EXERCISE DESCRIPTION - Report every line of the data where the string "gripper" appears.

━━ DATA SHOWN

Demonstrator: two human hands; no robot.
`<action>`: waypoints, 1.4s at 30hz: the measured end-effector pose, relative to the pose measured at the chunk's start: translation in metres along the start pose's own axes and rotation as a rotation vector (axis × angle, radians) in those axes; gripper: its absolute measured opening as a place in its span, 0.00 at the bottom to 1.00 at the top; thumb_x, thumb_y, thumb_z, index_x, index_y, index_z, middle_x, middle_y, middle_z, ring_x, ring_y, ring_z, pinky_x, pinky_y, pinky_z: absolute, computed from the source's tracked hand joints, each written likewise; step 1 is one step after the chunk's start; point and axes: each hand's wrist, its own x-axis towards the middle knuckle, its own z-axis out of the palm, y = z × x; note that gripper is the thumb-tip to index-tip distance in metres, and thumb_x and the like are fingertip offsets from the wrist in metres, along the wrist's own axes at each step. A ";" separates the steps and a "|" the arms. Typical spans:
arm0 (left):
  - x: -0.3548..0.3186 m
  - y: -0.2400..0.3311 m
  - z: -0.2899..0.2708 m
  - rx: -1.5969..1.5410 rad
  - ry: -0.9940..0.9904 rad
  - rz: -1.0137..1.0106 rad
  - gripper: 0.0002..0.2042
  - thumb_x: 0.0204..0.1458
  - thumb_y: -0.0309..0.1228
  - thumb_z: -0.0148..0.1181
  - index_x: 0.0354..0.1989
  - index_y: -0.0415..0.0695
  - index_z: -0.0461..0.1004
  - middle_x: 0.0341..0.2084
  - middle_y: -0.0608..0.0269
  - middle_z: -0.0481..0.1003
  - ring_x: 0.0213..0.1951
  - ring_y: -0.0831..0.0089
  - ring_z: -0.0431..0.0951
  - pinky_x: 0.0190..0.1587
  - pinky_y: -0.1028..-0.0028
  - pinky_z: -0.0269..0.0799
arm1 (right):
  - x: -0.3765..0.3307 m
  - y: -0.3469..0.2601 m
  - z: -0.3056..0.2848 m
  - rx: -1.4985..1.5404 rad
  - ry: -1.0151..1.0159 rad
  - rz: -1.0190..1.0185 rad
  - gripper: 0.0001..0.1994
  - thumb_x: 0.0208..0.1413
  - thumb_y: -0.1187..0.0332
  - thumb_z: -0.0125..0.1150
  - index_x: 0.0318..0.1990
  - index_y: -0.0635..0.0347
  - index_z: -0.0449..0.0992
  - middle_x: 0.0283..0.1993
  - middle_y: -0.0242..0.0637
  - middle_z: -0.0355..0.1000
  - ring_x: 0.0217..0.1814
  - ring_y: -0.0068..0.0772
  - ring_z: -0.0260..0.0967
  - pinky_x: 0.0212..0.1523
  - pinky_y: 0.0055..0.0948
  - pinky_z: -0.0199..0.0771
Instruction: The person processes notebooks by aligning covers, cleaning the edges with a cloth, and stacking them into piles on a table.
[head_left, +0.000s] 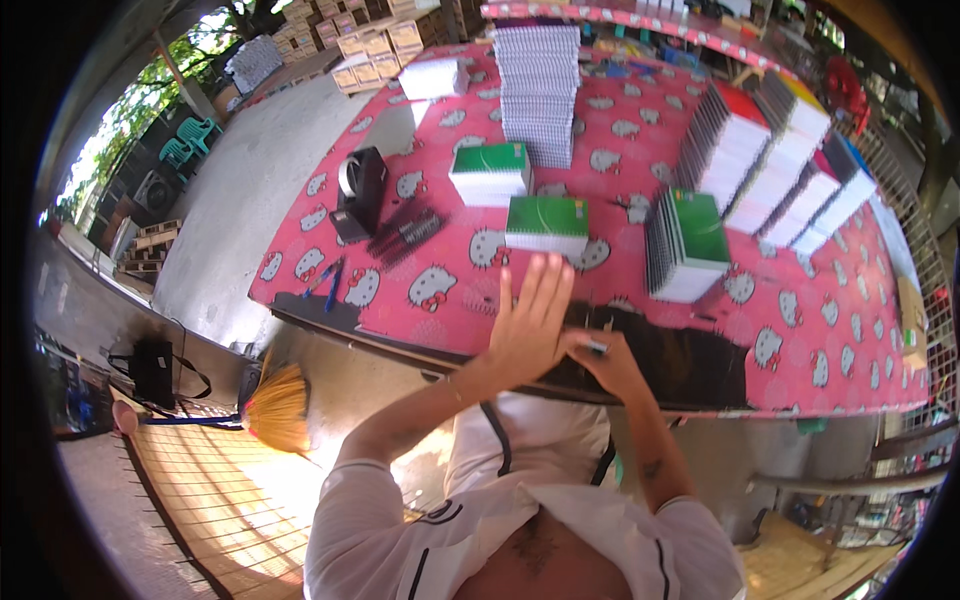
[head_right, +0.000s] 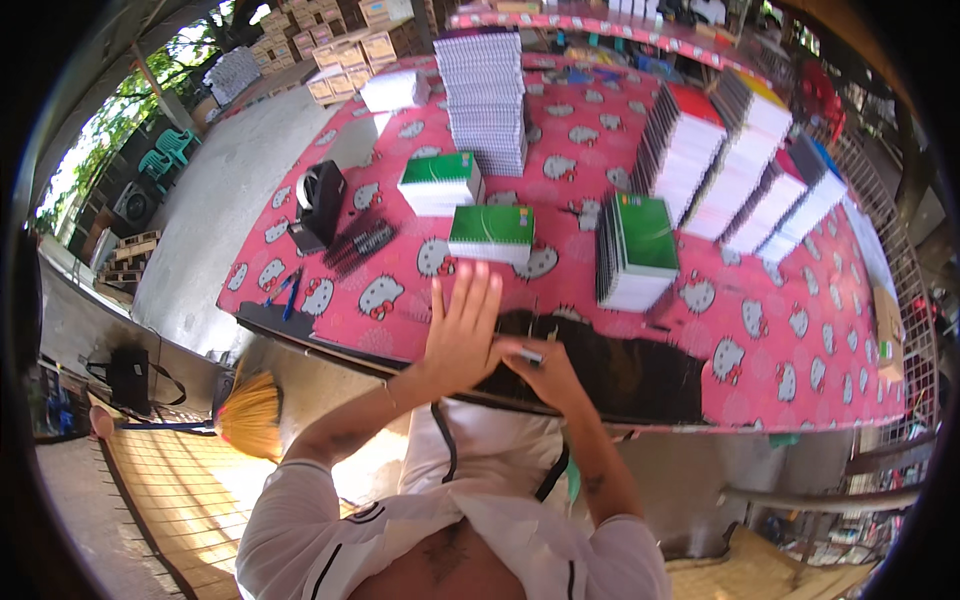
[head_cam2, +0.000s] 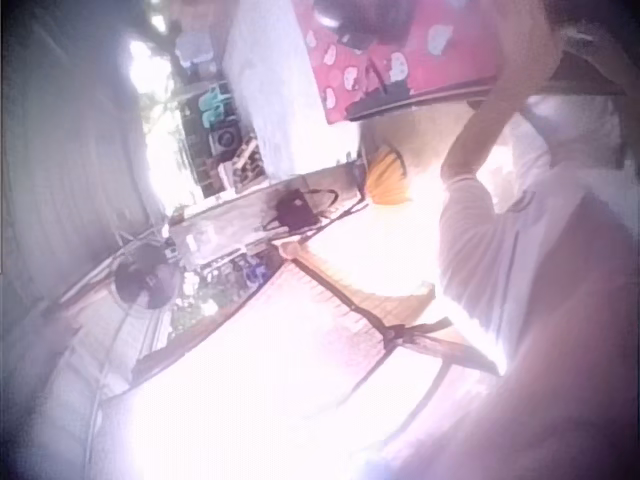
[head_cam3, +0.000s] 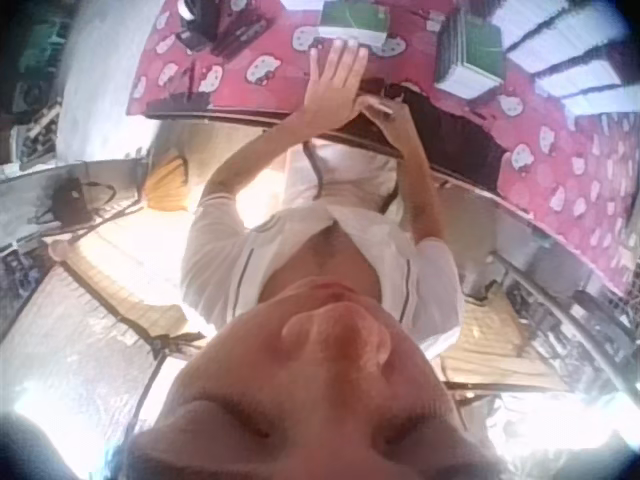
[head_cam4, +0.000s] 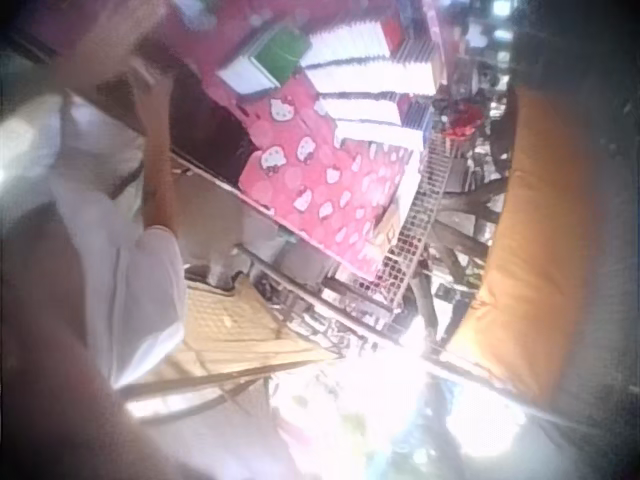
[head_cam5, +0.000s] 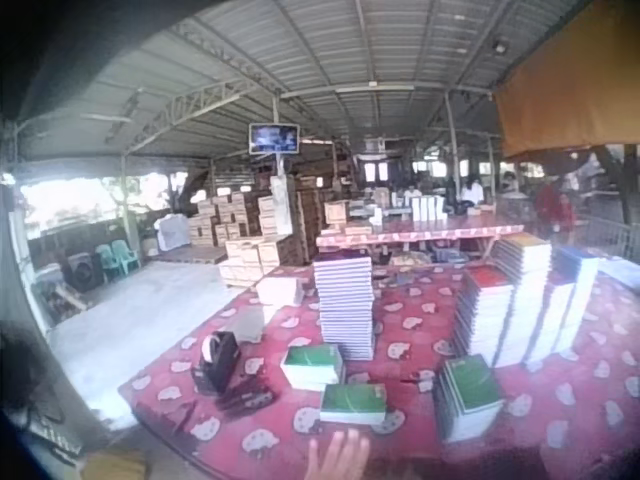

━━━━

REPLY TO THE EXERCISE -
`<action>`: waypoints, 1.4s at 30hz: the measured end-effector pose, relative to the pose measured at the chunk's start: translation in metres along the start pose's own axes and rotation as a rotation vector (axis × angle, radians) in those axes; gripper: its absolute measured opening as a place in its span, 0.00 at the bottom to 1.00 at the top; thumb_x, thumb_y, thumb_z, index_x, index_y, index_z, middle_x, middle_y, middle_z, ring_x, ring_y, ring_z, pinky_x, pinky_y, pinky_z: absolute, computed from the source's tracked hand joints, each written likewise; step 1 is one step after the chunk's start; point and axes: each hand's wrist, its own x-axis towards the middle knuckle, its own z-axis out of the palm, y = z × x; note that gripper is the thumb-tip to index-tip distance in metres, and thumb_x and the like are fingertip offsets from the wrist in metres, along the wrist's own axes at each step. A ";" separates the steps and a "|" the arms. Typical spans:
  - gripper: 0.0002..0.2042
  - gripper: 0.0001..0.1994

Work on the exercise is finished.